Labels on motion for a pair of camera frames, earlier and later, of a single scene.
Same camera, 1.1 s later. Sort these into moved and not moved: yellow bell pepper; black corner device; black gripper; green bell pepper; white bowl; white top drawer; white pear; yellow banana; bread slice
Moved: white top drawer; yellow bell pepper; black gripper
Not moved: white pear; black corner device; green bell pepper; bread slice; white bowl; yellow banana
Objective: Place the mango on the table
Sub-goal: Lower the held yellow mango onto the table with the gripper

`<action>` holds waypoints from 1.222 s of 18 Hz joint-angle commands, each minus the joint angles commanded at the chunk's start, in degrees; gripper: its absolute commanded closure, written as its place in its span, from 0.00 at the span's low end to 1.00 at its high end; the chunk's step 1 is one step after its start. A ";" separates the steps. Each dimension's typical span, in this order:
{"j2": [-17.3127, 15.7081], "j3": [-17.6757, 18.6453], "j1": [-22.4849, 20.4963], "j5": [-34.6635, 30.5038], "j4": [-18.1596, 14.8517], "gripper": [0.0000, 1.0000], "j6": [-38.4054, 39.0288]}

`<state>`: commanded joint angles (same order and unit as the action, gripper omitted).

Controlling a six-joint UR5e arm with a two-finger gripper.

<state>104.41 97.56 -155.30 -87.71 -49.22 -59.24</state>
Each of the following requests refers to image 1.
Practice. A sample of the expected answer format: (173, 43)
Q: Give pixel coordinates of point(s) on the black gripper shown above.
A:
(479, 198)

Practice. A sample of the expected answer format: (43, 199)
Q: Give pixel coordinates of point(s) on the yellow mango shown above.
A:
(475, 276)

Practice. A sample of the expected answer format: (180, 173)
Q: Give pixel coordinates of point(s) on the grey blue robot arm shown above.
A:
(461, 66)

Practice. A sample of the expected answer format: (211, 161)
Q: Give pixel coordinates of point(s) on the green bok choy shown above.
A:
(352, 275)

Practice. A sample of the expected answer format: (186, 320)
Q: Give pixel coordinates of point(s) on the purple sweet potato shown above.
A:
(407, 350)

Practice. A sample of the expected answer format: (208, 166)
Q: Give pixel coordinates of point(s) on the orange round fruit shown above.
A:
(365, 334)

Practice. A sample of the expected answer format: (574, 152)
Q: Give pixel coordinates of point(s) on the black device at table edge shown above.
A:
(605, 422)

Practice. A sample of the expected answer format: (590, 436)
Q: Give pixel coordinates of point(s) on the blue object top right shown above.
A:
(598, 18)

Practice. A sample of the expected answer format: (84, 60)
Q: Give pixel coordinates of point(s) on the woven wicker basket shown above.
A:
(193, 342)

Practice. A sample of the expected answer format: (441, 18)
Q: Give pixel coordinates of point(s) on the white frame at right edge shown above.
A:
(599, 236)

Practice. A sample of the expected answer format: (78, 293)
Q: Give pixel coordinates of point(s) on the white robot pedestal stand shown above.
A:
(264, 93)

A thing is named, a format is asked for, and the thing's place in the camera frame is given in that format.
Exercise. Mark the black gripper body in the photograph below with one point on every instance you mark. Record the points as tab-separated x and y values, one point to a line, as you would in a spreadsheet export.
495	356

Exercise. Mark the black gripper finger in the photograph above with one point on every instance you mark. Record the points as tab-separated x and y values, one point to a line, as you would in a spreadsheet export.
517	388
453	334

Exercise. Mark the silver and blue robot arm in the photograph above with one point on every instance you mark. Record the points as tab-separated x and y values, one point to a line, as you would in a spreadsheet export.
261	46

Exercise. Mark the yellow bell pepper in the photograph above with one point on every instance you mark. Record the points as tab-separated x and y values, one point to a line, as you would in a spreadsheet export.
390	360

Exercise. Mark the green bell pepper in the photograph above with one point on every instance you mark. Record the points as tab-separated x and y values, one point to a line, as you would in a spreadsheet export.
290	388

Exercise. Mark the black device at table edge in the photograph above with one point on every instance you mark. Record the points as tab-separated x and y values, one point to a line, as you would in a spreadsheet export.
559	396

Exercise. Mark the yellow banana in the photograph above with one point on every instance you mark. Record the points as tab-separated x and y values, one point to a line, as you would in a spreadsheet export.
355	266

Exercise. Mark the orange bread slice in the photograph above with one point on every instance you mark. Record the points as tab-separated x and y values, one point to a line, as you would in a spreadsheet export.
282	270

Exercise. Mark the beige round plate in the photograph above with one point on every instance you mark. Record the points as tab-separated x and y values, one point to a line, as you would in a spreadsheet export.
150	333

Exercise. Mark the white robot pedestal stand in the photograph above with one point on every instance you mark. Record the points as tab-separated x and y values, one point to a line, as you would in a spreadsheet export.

### Exercise prompt
Give back all the material, with each line exactly as it stands.

### Response
Labels on motion for a pair of camera frames, earlier and later, of a single scene.
Same camera, 1.1 s later. Sort these into moved and not moved: yellow bell pepper; black corner device; black gripper; green bell pepper; white bowl; white top drawer; white pear; yellow banana; bread slice
Moved: white top drawer; yellow bell pepper; black gripper
Not moved: white pear; black corner device; green bell pepper; bread slice; white bowl; yellow banana
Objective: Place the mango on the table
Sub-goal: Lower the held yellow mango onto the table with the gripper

`<action>` holds waypoints from 1.222 s of 18 Hz joint-angle commands, each minus the joint angles commanded at the chunk's start, in degrees; gripper: its absolute commanded closure, written as its place in its span, from 0.00 at the span's low end to 1.00 at its high end; the chunk's step 1 is one step after its start. A ";" separates the steps. Each dimension's typical span, in this order:
{"j2": [-17.3127, 15.7081], "j3": [-17.6757, 18.6453], "j1": [-22.4849, 20.4963], "j5": [-34.6635, 30.5038], "j4": [-18.1596, 14.8517], "gripper": [0.0000, 1.0000], "j6": [-38.4054, 39.0288]}

`<state>`: commanded joint angles (same order and unit as the action, gripper omitted).

Controlling a six-joint UR5e arm with a two-finger gripper.

<state>104.41 97.56 -155.30 -87.71 -49.22 -59.24</state>
Each of the following requests refers to image 1.
Practice. A sample of the expected answer format: (173, 43)
Q: Give pixel coordinates of point(s) on the black gripper shown above.
A:
(479, 198)

Practice. A sample of the expected answer format: (43, 199)
Q: Give pixel coordinates of point(s) on the yellow mango shown above.
A:
(475, 276)

Practice. A sample of the expected answer format: (180, 173)
Q: Give pixel coordinates of point(s) on the grey blue robot arm shown above.
A:
(461, 66)

Practice. A sample of the expected answer format: (211, 161)
Q: Give pixel coordinates of point(s) on the green bok choy shown above.
A:
(352, 275)

Practice. A sample of the expected answer format: (186, 320)
Q: Give pixel coordinates of point(s) on the purple sweet potato shown above.
A:
(407, 350)

Practice. A sample of the expected answer format: (208, 166)
Q: Give pixel coordinates of point(s) on the orange round fruit shown above.
A:
(365, 334)

Practice. A sample of the expected answer format: (574, 152)
Q: Give pixel coordinates of point(s) on the black device at table edge shown above.
A:
(605, 422)

Practice. A sample of the expected answer format: (590, 436)
Q: Give pixel coordinates of point(s) on the blue object top right shown above.
A:
(598, 18)

Practice. A sample of the expected answer format: (84, 60)
Q: Give pixel coordinates of point(s) on the woven wicker basket shown above.
A:
(193, 342)

Practice. A sample of the expected answer format: (441, 18)
Q: Give pixel coordinates of point(s) on the white frame at right edge shown above.
A:
(599, 236)

Practice. A sample of the expected answer format: (78, 293)
Q: Give pixel coordinates of point(s) on the white robot pedestal stand shown above.
A:
(264, 93)

A thing is named, a format is asked for, and the thing's place in the camera frame is given in that format.
Exercise. Mark the black gripper body in the photograph below with one point on every instance you mark. Record the points as tab-separated x and y values, one point to a line, as you would in a spreadsheet export.
495	356

Exercise. Mark the black gripper finger in the photograph above with one point on every instance you mark. Record the points as tab-separated x and y values, one point to a line, as you would in a spreadsheet export.
517	388
453	334

Exercise. Mark the silver and blue robot arm in the photograph above with one point on every instance you mark. Record the points as tab-separated x and y values, one point to a line, as you would in a spreadsheet export.
261	46

Exercise. Mark the yellow bell pepper in the photograph above with one point on every instance you mark. Record the points as tab-separated x and y values, one point to a line, as you would in a spreadsheet export.
390	360

Exercise. Mark the green bell pepper in the photograph above with one point on every instance you mark. Record the points as tab-separated x and y values, one point to a line, as you would in a spreadsheet export.
290	388

Exercise. Mark the black device at table edge in the photograph above with one point on every instance you mark. Record the points as tab-separated x and y values, one point to a line, as you would in a spreadsheet export.
559	396

Exercise. Mark the yellow banana in the photograph above with one point on every instance you mark. Record the points as tab-separated x and y values, one point to a line, as you would in a spreadsheet export.
355	266

Exercise. Mark the orange bread slice in the photograph above with one point on every instance you mark. Record the points as tab-separated x and y values, one point to a line, as you would in a spreadsheet export.
282	270

Exercise. Mark the beige round plate in the photograph above with one point on every instance you mark. Record the points as tab-separated x and y values, one point to a line, as you would in a spreadsheet export.
150	333

Exercise. Mark the white robot pedestal stand in the photograph above with one point on every instance you mark. Record the points as tab-separated x and y values, one point to a line, as you would in a spreadsheet export.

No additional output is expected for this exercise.